Hacker News new | ask | show | jobs
by laurencei 743 days ago
I'm not a machine learning person - so I'm confused about this.

As someone who doesnt understand ML - I have always assumed the whole point of ML is to try different things in the game, almost randomly, and over (long) periods of time the AI gets better and better at the game.

If having a single unexpected event causes such a large swing in outcome, and the AI cant "explain" what is different to cause the swing, then what exactly is the ML doing for it to fail on such a seemingly simple change? Doesnt that defeat the whole purpose of this?

I'm obviously missing something obvious - because I would assume the real goal of ML is that it can teach itself the game, even if that involves unexpected situations, as a human does?

3 comments

This article doesn't describe it in detail. One scenario imaginable would be that they ran their model trained on non-full moon data for an evaluation on a full moon day. Which means the model would simply apply it's learned "optimal" action policy in a different environment, where the previously learned action policy doesn't lead to good scores anymore.
So does this mean if they allowed the game to run on "full moon days", it would be expected to eventually get a higher score (if the full moon day allowed that through the actual game mechanism)?
Yes, the full moon day can help you get a higher score due to the bonus luck you get that day. On the other hand, the full moon day makes werewolves (and wererats and werejackals) a lot more dangerous because they'll always be in animal form.

When you try to fight a werecreature in animal form it can summon large numbers of animals of its kind to attack you. This can be extremely deadly for a player who is unaware of this ability. An experienced player knows to attack werecreatures only at range or avoid fighting them altogether. However, encountering the werecreature in its human form is much less dangerous unless it's carrying a powerful weapon.

It's not a single event, it's more like a new general game state that was never seen during training. Imagine learning to play the violin really well and then someone changes the way acoustics permeate. It doesn't matter if you're a human or an ML algorithm, you're going to have a hard time playing like before.
But something is wrong in the learning, because as a human NetHack player who has ascended, I can say that we don't play radically different on full moons. Yes, the random numbers go your way slightly more, but that's about it.

This tells me the algo is trying to hard to predict the game or learn a decent static strategy, rather than make situational decisions.

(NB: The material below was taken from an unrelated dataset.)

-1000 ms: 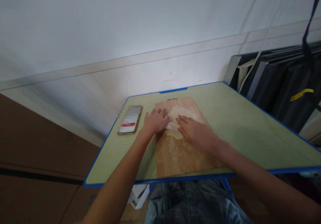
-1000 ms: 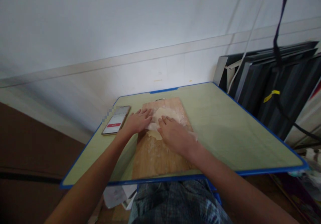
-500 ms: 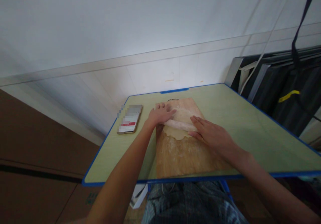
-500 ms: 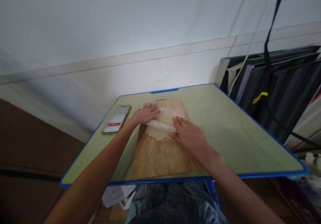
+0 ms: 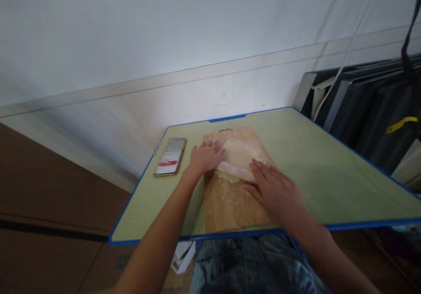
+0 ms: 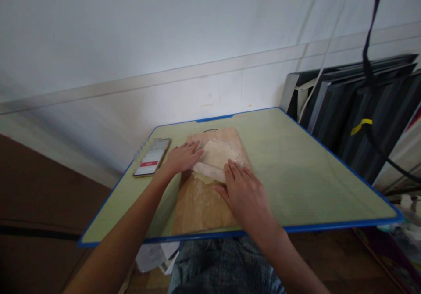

The issue is with werecreatures on a full moon. Most humans exposed to Western culture (likely all NetHack players) have heard of werewolves. I think it’s safe to say that everyone who has heard of werewolves knows they are most dangerous on a full moon. Even if you are a total NetHack beginner you know to avoid these monsters on the full moon. The game even helpfully reminds you of this information both by telling you about the full moon and by having a werewolf howl incessantly when it’s on the same level. However the game does not explicitly fill in the gap for you. It expects culture to do that.

The advantage of human common sense over machine learning models — at least when it comes to role-playing games — is that we carry around a ton of this cultural information. A model trained only on NetHack — not on broader culture or folklore/fairytales/mythology/fantasy — is simply not going to be aware of this link between full moons and specific monsters becoming more dangerous. So if it’s developed a fairly naïve strategy of just fighting or avoiding everything in its path based on a model of relative strength then it’s going to be tripped up when an outside event (the phase of the moon) upends that model.

I disagree. There are a lot of idiosyncrasies about monsters in NetHack such that getting good at NetHack is 99.9% about learning the NetHack world, not the real world. The werecreature game mechanic is no different than the POI or HALLU effect, so I don't think the AI needs any special knowledge. I

bet it comes down to how much memory the algorithm has, since the transformation might occur way later than being bitten, while most poison kills are fairly quick. The problem is NetHack requires you to have at minimum 1000 turns of memory to know when to pray. Even more if you want to keep track of where stuff was.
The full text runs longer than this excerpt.